The ionosphere is a conducting layer in the Earth's upper atmosphere and is the nearest naturally occurring plasma environment. Inherent to all plasma environments is an electric field. Currently, the double electric field probe is the most successful instrument for measuring the electric fields of space plasmas. Utah State University/Space Dynamics Lab has developed a double electric field probe, called the Floating Potential Probe (FPP), with a slightly different instrumentation approach than what has been done previously. The FPP is one component of a suite of instruments that launched in fall of 2007 from Wallops Island, Virginia, as part of NASA's sounding rocket program to an approximate altitude of 450km. This mission is nicknamed "The Storms Mission.'' In general, an electric field probe acts as a voltmeter to measure the electric potential between a probe located near the end of a long boom and the skin of the rocket. This measurement is also called the floating potential. To obtain electric field measurements, the floating potential is gathered from two probes located 180 degrees apart and differenced to calculate the electric potential between probes and thereby the ambient electric field. Historically, this has been accomplished with an entirely analog circuit implementation. For the Storm Mission, the signals are digitized before the differencing occurs. Then during data analysis, the signals can either be differenced digitally to produce the ambient electric field or summed to observe the floating potential of the payload skin. Additionally, the signals are digitized to 20 bits giving a far greater dynamic range than is typically achieved in similar direct current (DC) coupled instruments. This thesis discusses the theory, design, test, and calibration efforts of the FPP for the Storms Mission.

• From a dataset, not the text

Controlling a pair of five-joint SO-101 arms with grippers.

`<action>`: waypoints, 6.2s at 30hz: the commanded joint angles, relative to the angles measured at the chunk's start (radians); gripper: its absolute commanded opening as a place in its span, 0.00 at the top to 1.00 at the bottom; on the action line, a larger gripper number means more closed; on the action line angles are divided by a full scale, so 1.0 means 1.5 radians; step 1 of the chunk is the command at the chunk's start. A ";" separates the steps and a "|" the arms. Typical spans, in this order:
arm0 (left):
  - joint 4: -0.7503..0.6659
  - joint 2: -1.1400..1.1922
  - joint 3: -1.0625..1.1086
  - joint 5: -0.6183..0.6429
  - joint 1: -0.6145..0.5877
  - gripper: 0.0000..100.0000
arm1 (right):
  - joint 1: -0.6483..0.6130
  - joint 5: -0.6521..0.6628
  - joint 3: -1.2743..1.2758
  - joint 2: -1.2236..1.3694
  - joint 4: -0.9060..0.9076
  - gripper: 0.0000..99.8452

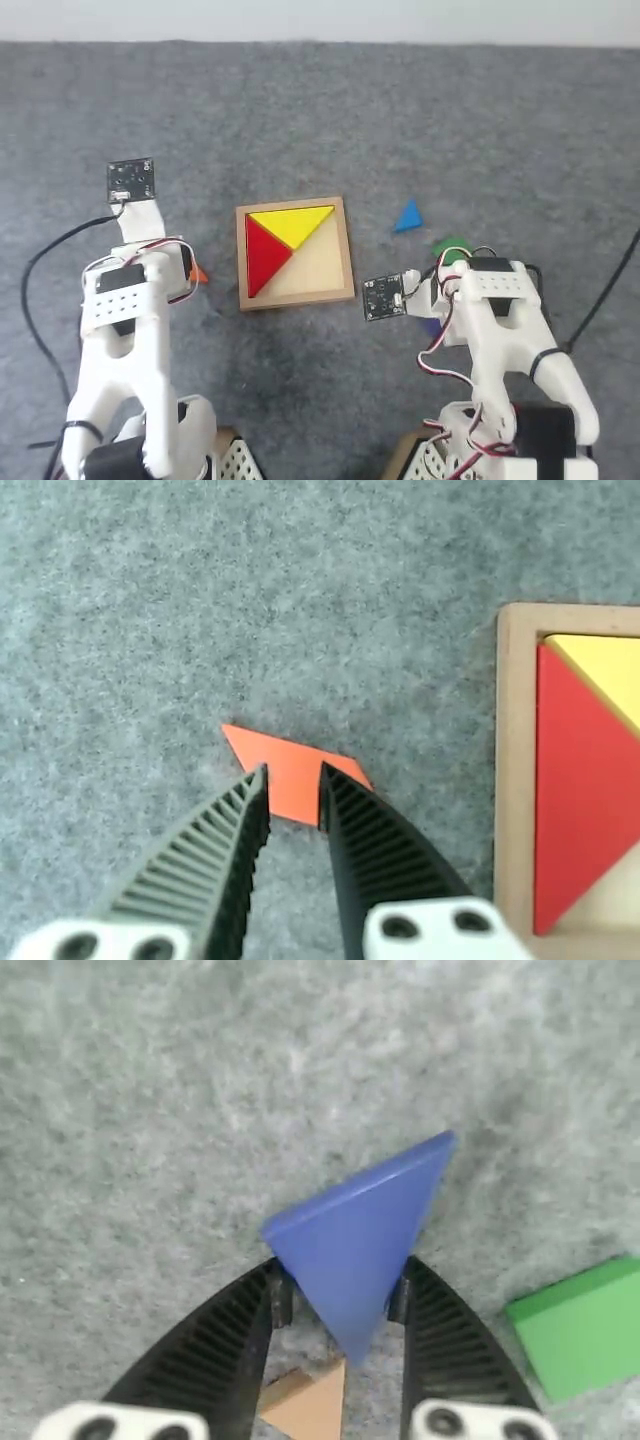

Identiferoai:union.ndltd.org:UTAHS/oai:digitalcommons.usu.edu:etd-1611
Date01 December 2009
CreatorsGregory, Jessica D.
PublisherDigitalCommons@USU
Source SetsUtah State University
Detected LanguageEnglish
Typetext
Formatapplication/pdf
SourceAll Graduate Theses and Dissertations
RightsCopyright for this work is held by the author. Transmission or reproduction of materials protected by copyright beyond that allowed by fair use requires the written permission of the copyright owners. Works not in the public domain cannot be commercially exploited without permission of the copyright owner. Responsibility for any use rests exclusively with the user. For more information contact Andrew Wesolek (andrew.wesolek@usu.edu).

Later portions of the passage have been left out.